I ignored him, crossed the living room, and slipped into the kitchen, all the while feeling his hazel eyes boring into my back. When I got into the kitchen, I realized that Neil wasn’t there, so I went out the French doors into the garden. Immediately, I wrapped my arms around my torso as a blast of cold air hit me, making me shiver.
I strolled at a slow pace under a sky filled with stars as I searched for the damaged boy who couldn’t stop stealing pieces of my soul. I spotted him not too far away, swaying in a hammock.
I took a deep breath and felt my knees wobbling as I approached him. Like always, I was completely taken in by his charm.
“Come here,” he said, even as he continued to stare up into the darkened sky like the only things he cared about were the stars above him and the cloud of smoke dissipating in front of him.
I took a few steps toward him and paused to consider: Where was I supposed to sit?
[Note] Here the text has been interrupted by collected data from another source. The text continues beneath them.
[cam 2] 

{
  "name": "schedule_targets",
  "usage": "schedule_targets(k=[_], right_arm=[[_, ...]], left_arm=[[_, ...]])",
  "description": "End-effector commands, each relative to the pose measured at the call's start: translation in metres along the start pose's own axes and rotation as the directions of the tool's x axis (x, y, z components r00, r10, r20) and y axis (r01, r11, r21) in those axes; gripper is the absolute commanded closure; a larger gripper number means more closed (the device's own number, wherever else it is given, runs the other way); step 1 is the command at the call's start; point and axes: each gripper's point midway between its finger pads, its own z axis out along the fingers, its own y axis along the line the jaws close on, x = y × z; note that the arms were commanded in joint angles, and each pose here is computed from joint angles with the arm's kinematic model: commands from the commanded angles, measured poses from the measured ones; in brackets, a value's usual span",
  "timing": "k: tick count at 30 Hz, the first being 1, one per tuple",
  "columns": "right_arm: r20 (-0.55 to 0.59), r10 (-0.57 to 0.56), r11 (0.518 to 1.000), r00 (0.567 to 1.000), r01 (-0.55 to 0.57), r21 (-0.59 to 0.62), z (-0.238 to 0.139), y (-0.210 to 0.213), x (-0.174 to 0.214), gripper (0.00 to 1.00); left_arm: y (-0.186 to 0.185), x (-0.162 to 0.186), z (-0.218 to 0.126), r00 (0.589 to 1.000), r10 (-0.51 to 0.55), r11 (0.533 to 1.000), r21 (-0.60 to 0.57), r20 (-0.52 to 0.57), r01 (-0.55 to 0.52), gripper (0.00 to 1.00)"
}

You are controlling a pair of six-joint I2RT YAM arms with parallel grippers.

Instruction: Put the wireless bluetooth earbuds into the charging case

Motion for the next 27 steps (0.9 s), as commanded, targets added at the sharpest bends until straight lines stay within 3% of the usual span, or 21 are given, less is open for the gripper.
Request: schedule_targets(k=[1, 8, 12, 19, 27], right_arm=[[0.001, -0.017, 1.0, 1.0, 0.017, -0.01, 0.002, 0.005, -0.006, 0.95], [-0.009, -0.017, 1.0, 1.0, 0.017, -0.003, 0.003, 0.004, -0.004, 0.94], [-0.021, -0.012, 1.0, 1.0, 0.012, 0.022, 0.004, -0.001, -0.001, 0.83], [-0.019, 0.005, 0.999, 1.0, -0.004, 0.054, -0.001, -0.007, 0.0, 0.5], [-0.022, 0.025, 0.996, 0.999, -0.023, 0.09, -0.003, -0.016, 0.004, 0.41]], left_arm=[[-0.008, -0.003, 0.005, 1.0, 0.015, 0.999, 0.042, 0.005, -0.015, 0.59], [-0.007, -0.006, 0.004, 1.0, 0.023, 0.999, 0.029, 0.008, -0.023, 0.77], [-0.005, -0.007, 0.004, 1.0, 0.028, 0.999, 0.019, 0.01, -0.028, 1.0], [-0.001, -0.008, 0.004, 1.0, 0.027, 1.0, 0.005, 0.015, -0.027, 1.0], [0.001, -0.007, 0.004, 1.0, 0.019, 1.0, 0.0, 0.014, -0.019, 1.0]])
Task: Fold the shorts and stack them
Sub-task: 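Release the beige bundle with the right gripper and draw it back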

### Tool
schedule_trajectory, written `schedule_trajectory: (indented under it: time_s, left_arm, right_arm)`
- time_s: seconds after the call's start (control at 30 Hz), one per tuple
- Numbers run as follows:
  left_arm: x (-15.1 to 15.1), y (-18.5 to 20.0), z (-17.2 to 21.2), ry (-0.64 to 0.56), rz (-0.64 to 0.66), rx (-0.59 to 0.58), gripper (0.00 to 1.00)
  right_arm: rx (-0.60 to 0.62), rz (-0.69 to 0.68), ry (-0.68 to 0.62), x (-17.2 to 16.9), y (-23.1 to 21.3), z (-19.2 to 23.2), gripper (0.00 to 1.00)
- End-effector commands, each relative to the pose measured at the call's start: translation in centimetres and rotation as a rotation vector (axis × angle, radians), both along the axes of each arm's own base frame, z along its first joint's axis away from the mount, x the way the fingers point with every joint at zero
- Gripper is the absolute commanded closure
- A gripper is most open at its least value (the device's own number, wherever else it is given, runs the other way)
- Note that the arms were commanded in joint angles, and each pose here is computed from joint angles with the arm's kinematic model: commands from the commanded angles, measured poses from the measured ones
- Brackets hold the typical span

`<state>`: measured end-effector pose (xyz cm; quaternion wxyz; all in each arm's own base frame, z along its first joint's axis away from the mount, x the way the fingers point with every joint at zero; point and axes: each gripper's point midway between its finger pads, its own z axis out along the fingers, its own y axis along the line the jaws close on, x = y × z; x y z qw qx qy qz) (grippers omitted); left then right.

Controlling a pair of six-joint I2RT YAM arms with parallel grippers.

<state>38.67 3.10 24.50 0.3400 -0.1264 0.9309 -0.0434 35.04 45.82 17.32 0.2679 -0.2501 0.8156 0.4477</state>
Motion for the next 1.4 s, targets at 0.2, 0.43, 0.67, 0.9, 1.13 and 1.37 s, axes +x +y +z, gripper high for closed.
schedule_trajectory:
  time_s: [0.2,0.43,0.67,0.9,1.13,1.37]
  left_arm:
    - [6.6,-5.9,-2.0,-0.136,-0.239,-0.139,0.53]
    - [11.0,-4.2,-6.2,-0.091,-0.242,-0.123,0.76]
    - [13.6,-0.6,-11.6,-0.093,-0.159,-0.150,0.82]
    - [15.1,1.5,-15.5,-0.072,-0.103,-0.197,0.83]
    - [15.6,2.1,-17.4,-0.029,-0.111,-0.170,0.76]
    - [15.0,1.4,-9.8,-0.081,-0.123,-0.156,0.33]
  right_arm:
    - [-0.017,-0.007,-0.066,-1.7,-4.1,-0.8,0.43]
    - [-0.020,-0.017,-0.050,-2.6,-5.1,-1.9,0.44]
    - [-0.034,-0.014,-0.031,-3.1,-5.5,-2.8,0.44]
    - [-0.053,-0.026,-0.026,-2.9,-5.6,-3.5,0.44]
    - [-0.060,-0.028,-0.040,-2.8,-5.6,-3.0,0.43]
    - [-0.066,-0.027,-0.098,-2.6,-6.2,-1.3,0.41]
There wasn’t enough room for me in the hammock and asking him to sit up would be embarrassing.
“There’s room for both of us,” he added, turning to look my way. That ability he had to know what I was thinking was always disarming. Slowly and carefully, I climbed into the hammock alongside him.
Neil lifted up his arm, and I stared at him in shock because I wasn’t expecting that kind of gesture from him. Did he want me to lie down next to him? Or…hughim?
I decided not to irritate him with either question and situated myself next to him. I stretched out my legs and rested my cheek against his chest. I felt one of his arms reach up to wrap around my shoulders. I breathed in his good, familiar scent and reveled in his warmth against the cold of the night.
“‘Selene’ means ‘moon,’ right?” He brushed my arms with just the fingertips of his right hand while holding his cigarette in his left and stared up at the sky. It was the first time he’d asked me a personal question like that, and a spontaneous smile perked up the corners of my mouth.
“Mom teaches classical literature, and she’s passionate about Greekmythology. Around the time she discovered she was pregnant, she’d been reading a myth about the goddess Selene, so she decided to name me after her,” I explained with a shy smile as I looked up at the moon, glowing all alone up in the sky. There was a deep feeling of peace in the air, a pleasant solitude and a brisk chill that slapped against the bulwark of human heat our bodies had created.
“She’s usually depicted as a beautiful woman with a pale, delicate face. And in Greek mythology, she was said to have many lovers due to her indisputable allure.” I blushed as I related this detail, even though it was only the truth. I certainly didn’t consider myself a goddess or even a very beautiful woman, but I was still honored to share her name.